Bizans’ta Osmanlı’da saray halkının mehtap gezintisine çıktığı bugünkü Ulus Parkı, yine aynı misafirlere kucak açmış geceleri şenlendirmektedir. Çırağan eğlenceleri ve padişahların yaz aylarında gittiği Beylerbeyi sefaları unutulmuş olsa da, yine Boğaz’ın her iki yakasında daima hatırlatır kendisini İstanbul’un baharı.
İnişli çıkışlı tepelerini duman kaplamış, yalayıp yutmuş yoz apartmanların kara yüzlerini. Buğulu camekanlar ardına saklamış Haliç’i, Boğaziçi’ni, Eminönü’nü. İkindi vapurlarının telaşları Boğaz’ın puslu havasını dağıtmaya başlamış, ince bir yağmur çiseliyor hafiften; büyük tonajlı gemilerin kibrine inat balıkçı tekneleri bir alem-i hayale dalmışçasına aheste aheste akıyor Boğaz’ın sularında başka dünyalara aldırmadan.

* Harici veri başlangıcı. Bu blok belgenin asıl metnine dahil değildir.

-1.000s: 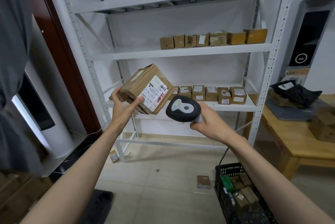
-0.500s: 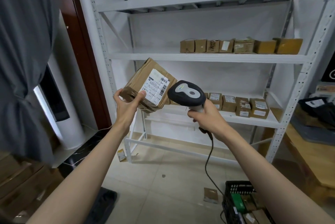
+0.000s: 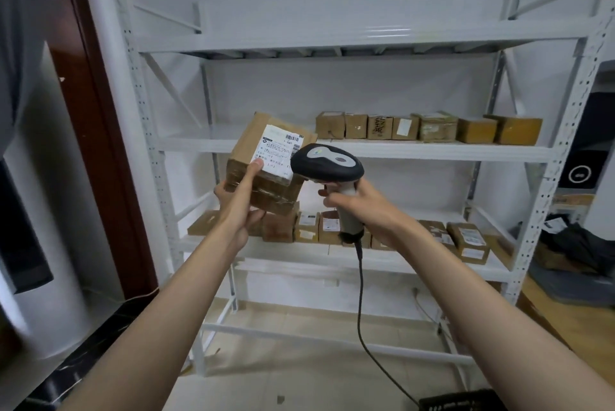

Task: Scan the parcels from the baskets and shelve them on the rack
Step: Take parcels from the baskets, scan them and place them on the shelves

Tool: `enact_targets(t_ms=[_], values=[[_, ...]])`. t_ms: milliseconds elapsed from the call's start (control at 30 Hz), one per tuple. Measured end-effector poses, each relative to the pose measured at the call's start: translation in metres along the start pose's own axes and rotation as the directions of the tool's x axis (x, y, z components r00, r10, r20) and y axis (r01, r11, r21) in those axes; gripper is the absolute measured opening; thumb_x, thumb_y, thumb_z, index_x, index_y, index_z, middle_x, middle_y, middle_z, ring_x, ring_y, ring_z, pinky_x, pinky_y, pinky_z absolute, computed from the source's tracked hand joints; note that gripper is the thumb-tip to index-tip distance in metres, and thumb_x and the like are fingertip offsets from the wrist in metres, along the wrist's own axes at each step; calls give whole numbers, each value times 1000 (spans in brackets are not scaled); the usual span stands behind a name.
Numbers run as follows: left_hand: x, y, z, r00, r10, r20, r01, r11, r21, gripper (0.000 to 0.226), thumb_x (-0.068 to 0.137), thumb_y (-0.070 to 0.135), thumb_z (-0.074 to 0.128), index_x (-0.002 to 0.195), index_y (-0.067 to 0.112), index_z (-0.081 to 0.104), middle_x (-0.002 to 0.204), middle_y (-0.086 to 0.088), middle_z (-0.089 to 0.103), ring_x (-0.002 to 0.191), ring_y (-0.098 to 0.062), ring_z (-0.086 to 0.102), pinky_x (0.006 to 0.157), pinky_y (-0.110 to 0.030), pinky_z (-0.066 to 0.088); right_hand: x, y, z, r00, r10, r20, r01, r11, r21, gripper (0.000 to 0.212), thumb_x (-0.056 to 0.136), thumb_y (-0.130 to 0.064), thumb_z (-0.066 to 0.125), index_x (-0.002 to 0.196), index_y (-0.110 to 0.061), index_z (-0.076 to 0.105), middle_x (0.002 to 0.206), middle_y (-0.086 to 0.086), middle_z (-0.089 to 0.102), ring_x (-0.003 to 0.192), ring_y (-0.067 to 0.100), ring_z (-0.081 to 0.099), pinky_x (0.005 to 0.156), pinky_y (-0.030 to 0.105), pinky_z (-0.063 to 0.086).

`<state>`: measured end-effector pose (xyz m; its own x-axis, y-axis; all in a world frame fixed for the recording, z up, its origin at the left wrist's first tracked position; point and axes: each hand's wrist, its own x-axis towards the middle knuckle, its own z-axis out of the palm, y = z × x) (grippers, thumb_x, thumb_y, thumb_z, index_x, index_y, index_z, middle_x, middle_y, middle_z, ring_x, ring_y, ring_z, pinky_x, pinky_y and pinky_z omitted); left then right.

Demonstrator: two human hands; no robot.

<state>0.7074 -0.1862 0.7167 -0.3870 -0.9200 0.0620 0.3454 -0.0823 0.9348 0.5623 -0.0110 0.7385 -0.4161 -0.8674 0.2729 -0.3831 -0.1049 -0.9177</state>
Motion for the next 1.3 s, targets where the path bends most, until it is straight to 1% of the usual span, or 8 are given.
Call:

Üsküdar’ın mor salkımları, Valide Atik’te, Sultantepe’de, Salacak ‘ta, Selimiye’de, eski konakların saçaklarında ve ören yerlerde baharın coşkusunu selamlıyor. Yaşlı bir İstanbullu penceresinden bakıyor, eski Üsküdar’ın hanımeli, fesleğen, ıhlamur kokan sokaklarını hatırlıyor. Sayısı az da olsa kiraz ağaçlarının pembe beyaz çiçeklerine bakarak teselli buluyor. Donuklaşmış gözleriyle anı ve maziyi birlikte yaşıyor. Üsküdar’dan Beykoz’a uzanan sahil boyunca, yollara taşmış yeşil ağaçlar, yamaçlarda açan bahar çiçekleri, İstanbul yaşıyor işte burada, diyor.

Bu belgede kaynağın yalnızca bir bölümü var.